Lanciano-Piccolo, l’amore continua ma il contratto?

16 Settembre 2015

L’attaccante svela: «Sono stato a un passo dal Cesena Felice di essere qui, però il mio accordo è in scadenza»

LANCIANO. È l’uomo che D’Aversa considera fondamentale per il suo 4-3-3. È il calciatore che fino alla fine del mercato estivo ha tenuto in ansia i tifosi e lo stesso allenatore, visto che la sua valigia era ormai pronta e la sua auto era già diretta verso Cesena. Da 4 anni in rossonero, 89 presenze finora e 17 gol.
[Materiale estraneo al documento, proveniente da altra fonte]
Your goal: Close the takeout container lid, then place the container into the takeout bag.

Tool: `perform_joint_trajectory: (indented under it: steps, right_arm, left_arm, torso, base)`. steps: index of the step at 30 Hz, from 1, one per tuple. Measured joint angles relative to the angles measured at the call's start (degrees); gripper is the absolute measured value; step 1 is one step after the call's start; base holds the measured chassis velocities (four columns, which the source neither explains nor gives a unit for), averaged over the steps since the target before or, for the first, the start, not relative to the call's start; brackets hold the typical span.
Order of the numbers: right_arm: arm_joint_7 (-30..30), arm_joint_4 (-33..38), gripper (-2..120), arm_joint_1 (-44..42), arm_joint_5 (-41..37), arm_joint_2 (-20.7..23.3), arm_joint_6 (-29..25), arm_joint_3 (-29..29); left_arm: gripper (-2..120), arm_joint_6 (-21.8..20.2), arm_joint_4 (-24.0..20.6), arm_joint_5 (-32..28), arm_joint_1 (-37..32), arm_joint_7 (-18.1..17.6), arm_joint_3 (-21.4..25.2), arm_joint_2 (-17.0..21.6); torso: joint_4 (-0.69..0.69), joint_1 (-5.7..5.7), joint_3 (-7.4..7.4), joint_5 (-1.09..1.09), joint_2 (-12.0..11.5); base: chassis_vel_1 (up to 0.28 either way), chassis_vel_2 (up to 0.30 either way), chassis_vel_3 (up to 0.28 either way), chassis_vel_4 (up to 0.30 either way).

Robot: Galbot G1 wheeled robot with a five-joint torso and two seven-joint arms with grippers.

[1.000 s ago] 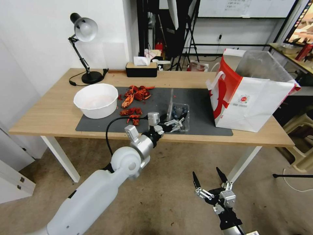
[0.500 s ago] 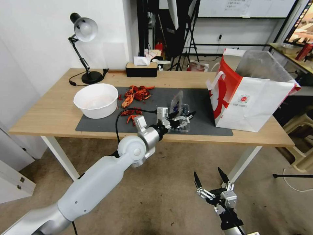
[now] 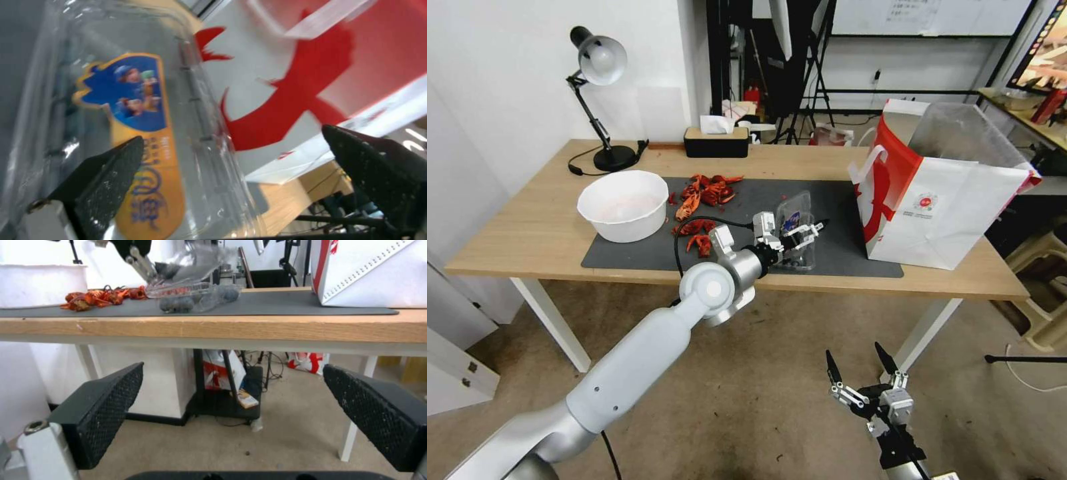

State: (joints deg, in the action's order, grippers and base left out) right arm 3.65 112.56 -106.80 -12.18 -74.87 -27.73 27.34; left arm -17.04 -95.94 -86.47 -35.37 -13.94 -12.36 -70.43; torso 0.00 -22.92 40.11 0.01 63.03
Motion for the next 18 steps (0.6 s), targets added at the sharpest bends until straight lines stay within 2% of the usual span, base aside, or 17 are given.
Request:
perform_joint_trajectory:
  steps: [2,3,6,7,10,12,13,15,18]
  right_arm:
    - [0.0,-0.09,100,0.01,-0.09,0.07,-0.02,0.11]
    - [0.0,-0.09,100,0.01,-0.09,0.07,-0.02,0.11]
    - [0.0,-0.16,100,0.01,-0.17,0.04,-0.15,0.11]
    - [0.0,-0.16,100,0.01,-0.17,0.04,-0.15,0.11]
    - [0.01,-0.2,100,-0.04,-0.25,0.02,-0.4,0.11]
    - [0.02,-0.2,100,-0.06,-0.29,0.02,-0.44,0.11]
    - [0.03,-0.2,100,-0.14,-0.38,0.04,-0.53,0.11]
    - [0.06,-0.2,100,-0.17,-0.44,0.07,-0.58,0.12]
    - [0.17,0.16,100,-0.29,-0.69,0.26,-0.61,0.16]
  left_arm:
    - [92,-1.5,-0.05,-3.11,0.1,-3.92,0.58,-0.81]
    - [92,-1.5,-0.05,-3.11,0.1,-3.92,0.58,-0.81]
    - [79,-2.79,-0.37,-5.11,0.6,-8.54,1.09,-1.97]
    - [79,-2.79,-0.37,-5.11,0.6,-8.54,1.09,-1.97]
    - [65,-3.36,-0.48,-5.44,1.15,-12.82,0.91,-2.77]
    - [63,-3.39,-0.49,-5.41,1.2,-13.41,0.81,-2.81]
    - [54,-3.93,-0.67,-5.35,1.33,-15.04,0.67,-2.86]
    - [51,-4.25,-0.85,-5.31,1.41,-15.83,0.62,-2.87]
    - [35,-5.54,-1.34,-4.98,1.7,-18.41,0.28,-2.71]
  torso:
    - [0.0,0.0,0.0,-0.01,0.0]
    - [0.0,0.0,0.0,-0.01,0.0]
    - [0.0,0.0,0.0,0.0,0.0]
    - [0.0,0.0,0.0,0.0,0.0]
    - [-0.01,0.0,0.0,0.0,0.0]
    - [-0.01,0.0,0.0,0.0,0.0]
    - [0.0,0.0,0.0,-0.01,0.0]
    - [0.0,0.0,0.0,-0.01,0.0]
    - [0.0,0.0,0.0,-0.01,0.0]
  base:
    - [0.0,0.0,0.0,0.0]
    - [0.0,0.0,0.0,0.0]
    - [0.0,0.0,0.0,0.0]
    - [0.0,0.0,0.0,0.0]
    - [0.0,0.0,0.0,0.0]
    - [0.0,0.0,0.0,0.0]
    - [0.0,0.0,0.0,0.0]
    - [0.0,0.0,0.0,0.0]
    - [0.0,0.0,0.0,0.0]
È Antonio Piccolo che, saltata la prima giornata a Vercelli per squalifica, sabato scorso si è ripreso la maglia da titolare sfoderando una grande gara, fatta di corsa, di copertura in difesa e spinta in attacco. «Il calcio negli ultimi anni è cambiato molto», ha detto l’attaccante partenopeo, «è fatto molto di corsa e se non fai le due fasi, quella offensiva e quella difensiva, non vieni impiegato. Io cerco di fare bene entrambe, anche se è dura». Corsa, tecnica e gol hanno fatto di Piccolo un giocatore molto cercato nel mercato estivo. Anzi, negli ultimi giorni pareva ormai ad un passo dall’addio al Lanciano per approdare a Cesena.
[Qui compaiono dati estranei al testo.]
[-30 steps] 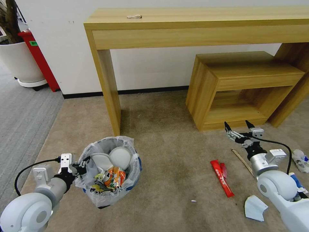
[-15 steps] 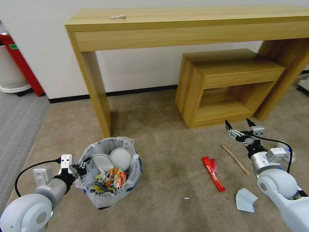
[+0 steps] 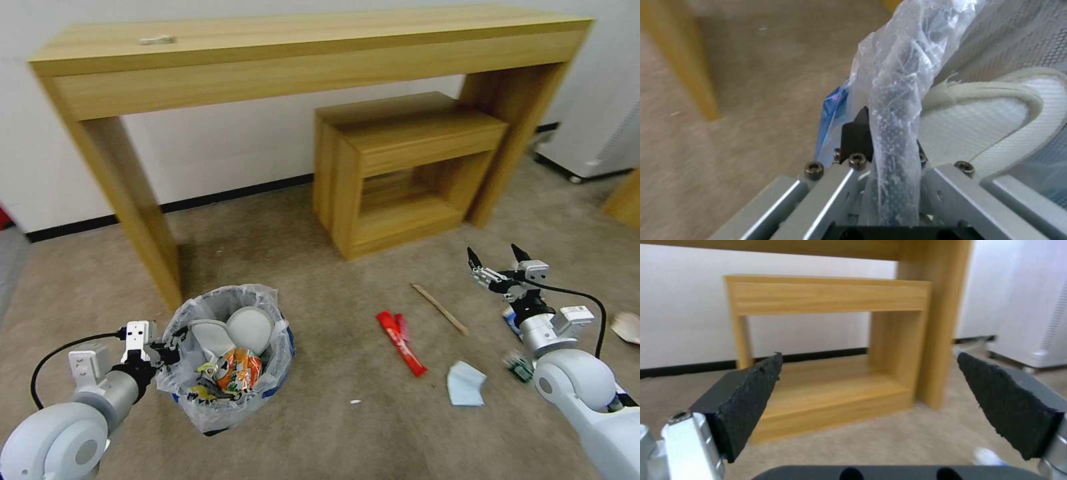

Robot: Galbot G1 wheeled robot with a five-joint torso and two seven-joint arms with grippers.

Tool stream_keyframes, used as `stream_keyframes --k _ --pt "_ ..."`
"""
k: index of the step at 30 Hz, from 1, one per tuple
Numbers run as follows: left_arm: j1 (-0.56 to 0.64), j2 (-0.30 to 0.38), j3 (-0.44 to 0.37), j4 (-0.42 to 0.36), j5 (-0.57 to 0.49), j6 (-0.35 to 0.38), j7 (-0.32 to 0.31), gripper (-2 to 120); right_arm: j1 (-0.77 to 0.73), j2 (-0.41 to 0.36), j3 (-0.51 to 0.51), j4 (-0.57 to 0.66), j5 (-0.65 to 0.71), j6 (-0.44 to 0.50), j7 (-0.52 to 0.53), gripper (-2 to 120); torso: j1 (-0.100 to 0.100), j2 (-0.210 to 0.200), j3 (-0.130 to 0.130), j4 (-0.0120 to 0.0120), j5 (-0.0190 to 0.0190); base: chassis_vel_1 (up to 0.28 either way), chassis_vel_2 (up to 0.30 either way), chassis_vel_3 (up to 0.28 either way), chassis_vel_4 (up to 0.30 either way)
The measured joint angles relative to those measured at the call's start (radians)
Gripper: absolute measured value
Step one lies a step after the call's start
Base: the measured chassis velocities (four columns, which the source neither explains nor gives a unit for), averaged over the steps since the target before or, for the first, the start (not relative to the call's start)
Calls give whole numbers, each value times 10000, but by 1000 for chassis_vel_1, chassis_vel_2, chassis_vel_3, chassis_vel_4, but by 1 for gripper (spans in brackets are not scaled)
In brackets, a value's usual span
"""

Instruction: Pick up the trash bin and place the garbage on the floor into it.

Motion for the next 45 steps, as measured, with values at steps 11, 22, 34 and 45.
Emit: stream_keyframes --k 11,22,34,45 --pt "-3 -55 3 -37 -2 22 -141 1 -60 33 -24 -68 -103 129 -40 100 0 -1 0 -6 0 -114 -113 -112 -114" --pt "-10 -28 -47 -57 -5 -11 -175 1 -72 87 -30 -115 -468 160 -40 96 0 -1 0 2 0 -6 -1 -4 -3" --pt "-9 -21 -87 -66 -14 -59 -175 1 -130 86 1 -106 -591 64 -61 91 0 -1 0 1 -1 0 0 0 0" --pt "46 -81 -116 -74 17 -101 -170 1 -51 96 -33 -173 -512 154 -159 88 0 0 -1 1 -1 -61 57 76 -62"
La squadra romagnola aveva fatto un’offerta importante, ma il Lanciano ha detto: “No, grazie”. «Sono stato vicinissimo al Cesena, è vero», ha ammesso il giocatore. «La società aveva fatto un’offerta importante (circa 400mila euro, ndc) poi però sono rimasto qui e mi fa piacere. Sono felicissimo di essere rimasto. Certo, ho vissuto un’estate emotivamente forte, perché da un lato mi faceva piacere che c’erano società che mi cercavano, perché vuol dire che ho fatto bene, dall’altro mi dispiaceva se pensavo alla città, al gruppo con il quale ho costruito qualcosa di importante. Per un giocatore non è facile vivere la sessione di calciomercato. Quello che vivi lo riporti sul campo, in allenamento. Poi negli ultimi giorni è ancora peggio perché sono quelli più caldi, in cui è facile che ti sposti magari proprio quando non ci pensavi più. E il mercato è ancora più difficile per i giocatori in scadenza, come ora per me». Alla fine Piccolo è rimasto, ma senza un prolungamento del contratto che scade a giugno. «Non ho avuto proposte dalla società», ha risposto l’attaccante, «sono un giocatore in scadenza. Vedremo». Uomo di mercato da un lato, ma perno per la squadra di D’Aversa. «Le parole del mister fanno piacere, mi riempiono di orgoglio», ha detto l’ex Livorno. «Mi danno la carica per fare bene, per confermare sempre di meritarle. Non sono un peso quelle parole, ma uno stimolo». E subito c’è la partita a Trapani per dimostrare, ancora una volta, che Piccolo è un uomo importante per la Virtus. «A Trapani sarà dura. La squadra viene da due risultati positivi e la società l’ha rinforzata. C’era già un gruppo compatto ed esperto che si è arricchito di ottimi elementi. Giocare al Provinciale poi non è mai facile, ma siamo pronti».